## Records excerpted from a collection
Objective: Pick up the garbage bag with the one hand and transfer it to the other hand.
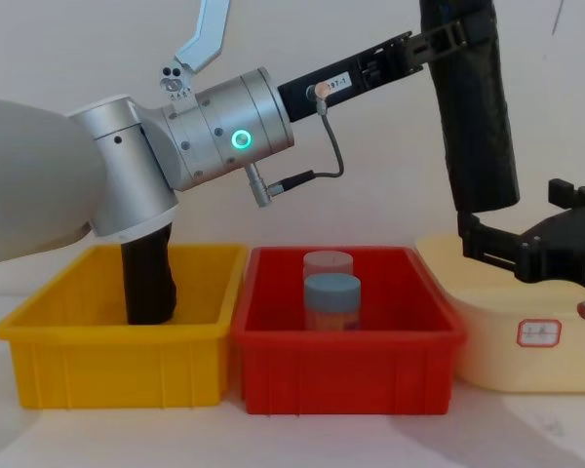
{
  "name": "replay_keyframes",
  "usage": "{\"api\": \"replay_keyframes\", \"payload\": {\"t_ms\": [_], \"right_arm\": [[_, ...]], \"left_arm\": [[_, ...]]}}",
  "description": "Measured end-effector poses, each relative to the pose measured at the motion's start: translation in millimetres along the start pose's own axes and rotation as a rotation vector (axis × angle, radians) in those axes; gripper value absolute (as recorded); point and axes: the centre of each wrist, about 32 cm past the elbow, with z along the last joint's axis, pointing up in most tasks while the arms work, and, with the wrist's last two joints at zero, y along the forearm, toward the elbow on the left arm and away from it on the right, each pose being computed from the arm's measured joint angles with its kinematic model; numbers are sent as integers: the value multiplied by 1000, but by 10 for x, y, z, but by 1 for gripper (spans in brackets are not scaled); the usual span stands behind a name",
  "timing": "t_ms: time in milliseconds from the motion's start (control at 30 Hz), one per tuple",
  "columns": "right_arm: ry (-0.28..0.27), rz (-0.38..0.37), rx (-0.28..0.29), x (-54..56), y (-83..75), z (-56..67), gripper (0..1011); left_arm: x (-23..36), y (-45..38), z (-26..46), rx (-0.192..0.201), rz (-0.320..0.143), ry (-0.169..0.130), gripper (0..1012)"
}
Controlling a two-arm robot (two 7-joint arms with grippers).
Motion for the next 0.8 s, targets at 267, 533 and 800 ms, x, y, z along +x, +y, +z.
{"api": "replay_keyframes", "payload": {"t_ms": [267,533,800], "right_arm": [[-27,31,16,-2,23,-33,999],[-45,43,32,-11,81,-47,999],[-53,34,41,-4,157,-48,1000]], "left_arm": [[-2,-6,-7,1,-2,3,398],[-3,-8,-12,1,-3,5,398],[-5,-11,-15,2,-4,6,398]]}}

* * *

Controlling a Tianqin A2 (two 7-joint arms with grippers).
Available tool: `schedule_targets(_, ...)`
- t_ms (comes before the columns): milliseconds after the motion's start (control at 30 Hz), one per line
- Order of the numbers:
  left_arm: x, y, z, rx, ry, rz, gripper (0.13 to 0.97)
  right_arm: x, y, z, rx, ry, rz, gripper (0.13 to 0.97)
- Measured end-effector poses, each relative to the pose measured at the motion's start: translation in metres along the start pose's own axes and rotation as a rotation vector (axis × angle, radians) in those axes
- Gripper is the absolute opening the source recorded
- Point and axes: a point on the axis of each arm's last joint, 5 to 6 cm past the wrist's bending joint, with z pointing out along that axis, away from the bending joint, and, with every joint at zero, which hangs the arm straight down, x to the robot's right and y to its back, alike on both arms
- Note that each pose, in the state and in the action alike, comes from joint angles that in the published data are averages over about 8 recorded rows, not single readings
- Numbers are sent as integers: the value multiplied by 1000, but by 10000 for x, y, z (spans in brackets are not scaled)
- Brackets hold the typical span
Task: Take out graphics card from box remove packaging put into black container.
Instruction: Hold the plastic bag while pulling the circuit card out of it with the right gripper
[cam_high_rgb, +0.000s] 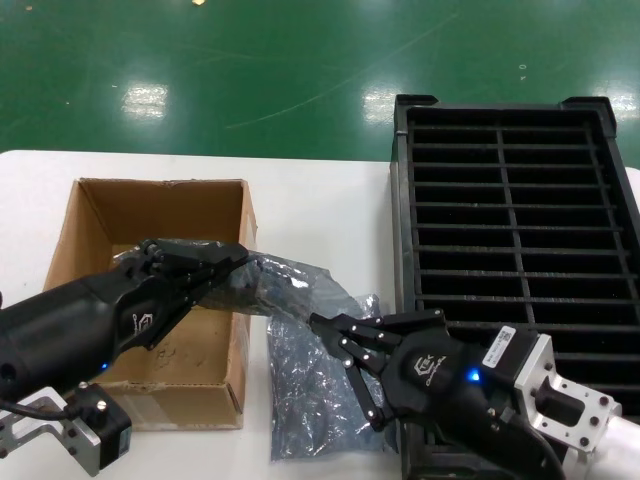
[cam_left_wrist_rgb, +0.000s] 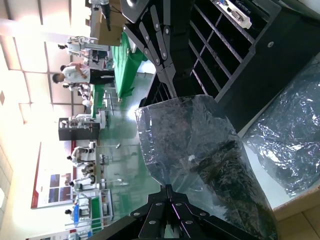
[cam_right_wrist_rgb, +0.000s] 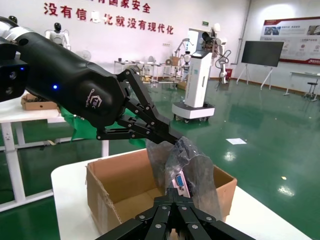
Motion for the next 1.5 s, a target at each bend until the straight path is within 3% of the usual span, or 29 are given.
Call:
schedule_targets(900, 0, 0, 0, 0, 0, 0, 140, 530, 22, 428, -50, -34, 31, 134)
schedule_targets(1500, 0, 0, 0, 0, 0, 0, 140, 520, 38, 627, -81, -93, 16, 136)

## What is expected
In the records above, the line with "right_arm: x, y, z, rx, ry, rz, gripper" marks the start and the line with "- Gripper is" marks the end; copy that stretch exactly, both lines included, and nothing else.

## Expected output
  right_arm: x, y, z, rx, ry, rz, gripper (0.13 to 0.97)
- Measured end-effector poses, each relative to the pose measured at the motion's start: translation in metres along the start pose's own axes and rotation as a rotation vector (axis × angle, radians) in those axes
- Gripper is the absolute opening the source recorded

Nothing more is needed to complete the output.